## What this task involves:
Please make an exact copy of the listing, without the pictures.

## Source data:
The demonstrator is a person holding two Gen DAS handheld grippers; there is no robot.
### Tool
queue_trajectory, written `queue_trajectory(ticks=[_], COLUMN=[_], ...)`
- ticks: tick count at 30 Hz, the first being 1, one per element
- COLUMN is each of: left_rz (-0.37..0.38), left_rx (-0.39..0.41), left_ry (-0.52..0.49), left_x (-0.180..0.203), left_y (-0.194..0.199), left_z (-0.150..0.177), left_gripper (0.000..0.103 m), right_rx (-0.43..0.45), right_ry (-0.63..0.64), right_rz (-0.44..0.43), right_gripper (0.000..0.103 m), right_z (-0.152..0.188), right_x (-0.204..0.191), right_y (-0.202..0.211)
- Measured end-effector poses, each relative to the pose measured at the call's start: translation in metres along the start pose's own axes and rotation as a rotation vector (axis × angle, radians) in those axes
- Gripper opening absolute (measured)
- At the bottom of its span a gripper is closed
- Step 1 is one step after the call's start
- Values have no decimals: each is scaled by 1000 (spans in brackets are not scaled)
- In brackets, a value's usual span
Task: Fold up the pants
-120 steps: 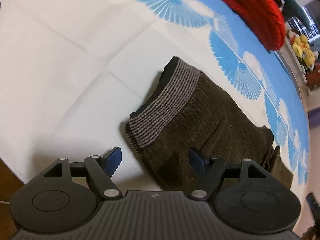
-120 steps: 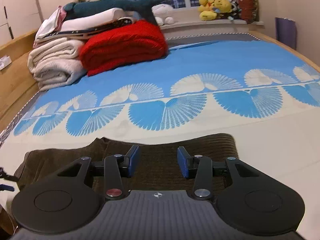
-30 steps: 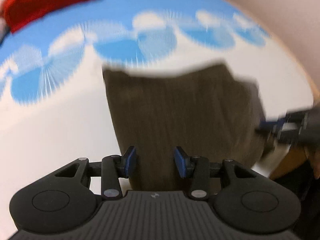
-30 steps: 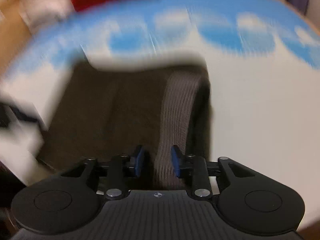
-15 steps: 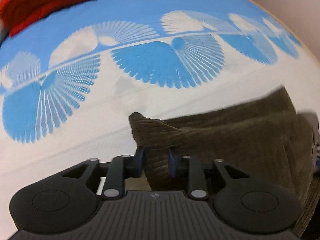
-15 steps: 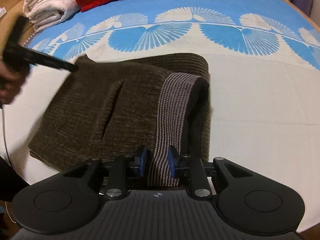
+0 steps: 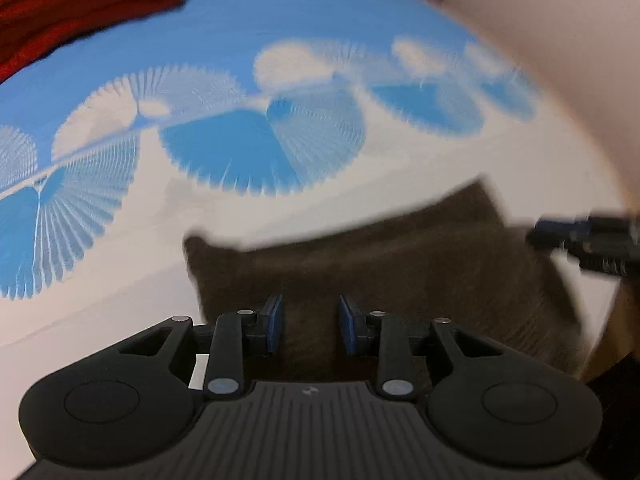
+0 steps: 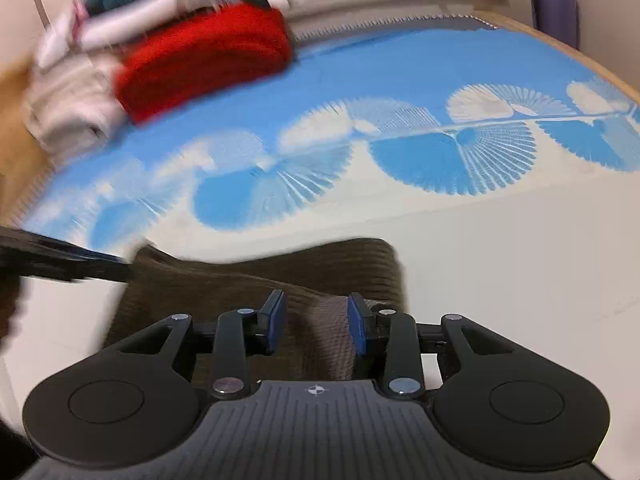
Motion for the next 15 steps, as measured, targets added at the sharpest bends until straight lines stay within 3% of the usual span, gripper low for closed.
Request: queue_trajectory(ticks=[2,3,8,11,15], left_rz=[-62,-77,-76,-88,-70], left_rx=[-31,-20,44,55,69], left_ry=[-60,-85,-49,-35,-38], left_x=[6,9,14,18,34], left_y=[-11,-8,29,53,79], left_z=[10,10,11,18,30], left_gripper=[33,33,35,35,35], right_rx=[-65,-65,-41,25,123], right_ry=[56,46,-29,-69,-55], right_rz=[110,115,103,92,5], right_gripper=[38,39,38,39,40], right_z=[6,7,4,0,1], right_x=[5,7,11,13,9], right_y=[-26,-29,-20,-2,35])
Point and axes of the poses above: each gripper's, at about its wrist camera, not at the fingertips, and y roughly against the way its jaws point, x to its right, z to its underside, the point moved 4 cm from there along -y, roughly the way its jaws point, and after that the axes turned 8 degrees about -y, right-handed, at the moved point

## Reply to the task:
The demonstrator is a person holding two Gen DAS handheld grippers; there is no robot.
### Tool
queue_trajectory, written `queue_trajectory(ticks=[_], COLUMN=[_], ...)`
- ticks: tick count at 30 Hz, the first being 1, one per element
- COLUMN is each of: left_rz (-0.37..0.38), left_rx (-0.39..0.41), left_ry (-0.52..0.49), left_x (-0.180..0.203), left_y (-0.194..0.199), left_z (-0.150..0.177), left_gripper (0.000..0.103 m), right_rx (-0.43..0.45), right_ry (-0.63..0.64), right_rz (-0.44..0.43), right_gripper (0.000..0.103 m), right_z (-0.152..0.188), right_x (-0.204..0.191), right_y (-0.202..0.211)
- Measured end-effector poses, each relative to the pose measured at the call's start: translation in metres along the start pose's own axes and rotation as a rotation vector (axis × angle, radians) in those axes
- Gripper opening absolute (measured)
- At the bottom of its span a gripper is closed
- Step 1 is one step after the call's start
- Values have no decimals: each is scaled by 1000 (spans in brackets are not scaled)
- In brackets, a value's usual span
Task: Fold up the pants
-120 steps: 
-120 steps: 
-30 steps: 
-30 steps: 
-15 steps: 
-15 steps: 
+0 steps: 
+0 steps: 
Motion for the next 15 steps, as measured, targets added at the sharpest bends until straight lines stay within 3% of the usual span, gripper low for closed.
Request: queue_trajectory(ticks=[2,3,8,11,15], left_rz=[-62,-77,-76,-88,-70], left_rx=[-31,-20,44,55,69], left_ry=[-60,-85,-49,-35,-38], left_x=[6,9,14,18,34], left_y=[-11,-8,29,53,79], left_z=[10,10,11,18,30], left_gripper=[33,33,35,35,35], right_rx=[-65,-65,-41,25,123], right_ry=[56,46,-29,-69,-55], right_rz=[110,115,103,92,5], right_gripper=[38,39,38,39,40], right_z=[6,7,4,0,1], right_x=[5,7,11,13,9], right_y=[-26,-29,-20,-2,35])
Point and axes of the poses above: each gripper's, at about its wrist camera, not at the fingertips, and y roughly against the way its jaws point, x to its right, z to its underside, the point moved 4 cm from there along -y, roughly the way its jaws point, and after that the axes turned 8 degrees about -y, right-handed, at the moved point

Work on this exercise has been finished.